### ASSIGNMENT
Output a verbatim copy of the data, cut off after the line that contains "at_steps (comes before".
--
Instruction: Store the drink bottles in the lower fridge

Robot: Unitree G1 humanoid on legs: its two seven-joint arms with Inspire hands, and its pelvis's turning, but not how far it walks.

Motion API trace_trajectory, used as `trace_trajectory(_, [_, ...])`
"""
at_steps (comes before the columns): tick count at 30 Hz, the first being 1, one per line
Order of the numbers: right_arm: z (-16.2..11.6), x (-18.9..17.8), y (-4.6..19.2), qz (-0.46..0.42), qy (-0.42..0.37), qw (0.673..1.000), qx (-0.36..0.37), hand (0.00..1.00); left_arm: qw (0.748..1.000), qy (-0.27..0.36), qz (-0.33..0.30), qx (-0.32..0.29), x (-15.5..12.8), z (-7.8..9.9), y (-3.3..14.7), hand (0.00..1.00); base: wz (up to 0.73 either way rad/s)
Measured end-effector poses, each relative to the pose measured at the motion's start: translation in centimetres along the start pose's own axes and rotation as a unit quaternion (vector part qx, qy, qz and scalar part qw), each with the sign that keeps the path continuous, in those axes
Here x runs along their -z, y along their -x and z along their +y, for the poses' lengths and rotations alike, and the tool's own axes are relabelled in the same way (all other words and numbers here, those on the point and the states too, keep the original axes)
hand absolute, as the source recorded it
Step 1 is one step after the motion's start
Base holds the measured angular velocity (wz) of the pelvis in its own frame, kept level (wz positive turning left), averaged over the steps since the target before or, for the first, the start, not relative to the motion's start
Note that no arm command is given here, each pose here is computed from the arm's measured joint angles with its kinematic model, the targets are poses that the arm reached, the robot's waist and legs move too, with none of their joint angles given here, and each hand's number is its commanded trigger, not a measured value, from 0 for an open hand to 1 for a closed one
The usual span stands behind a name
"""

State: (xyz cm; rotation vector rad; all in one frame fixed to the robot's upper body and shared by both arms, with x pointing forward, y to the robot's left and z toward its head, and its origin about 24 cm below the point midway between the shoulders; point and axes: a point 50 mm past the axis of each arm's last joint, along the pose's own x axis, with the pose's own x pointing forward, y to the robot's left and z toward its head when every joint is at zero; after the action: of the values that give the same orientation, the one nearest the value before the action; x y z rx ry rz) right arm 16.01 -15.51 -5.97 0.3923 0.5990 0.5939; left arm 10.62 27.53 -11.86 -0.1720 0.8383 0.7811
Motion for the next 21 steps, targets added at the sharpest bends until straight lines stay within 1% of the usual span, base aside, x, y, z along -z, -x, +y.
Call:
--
### ANSWER SPACE
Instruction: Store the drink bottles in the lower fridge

Robot: Unitree G1 humanoid on legs: its two seven-joint arms with Inspire hands, and its pelvis's turning, but not how far it walks.

Motion API trace_trajectory, used as `trace_trajectory(_, [_, ...])`
"""
at_steps (comes before the columns): tick count at 30 Hz, the first being 1, one per line

Nothing more is needed for this answer.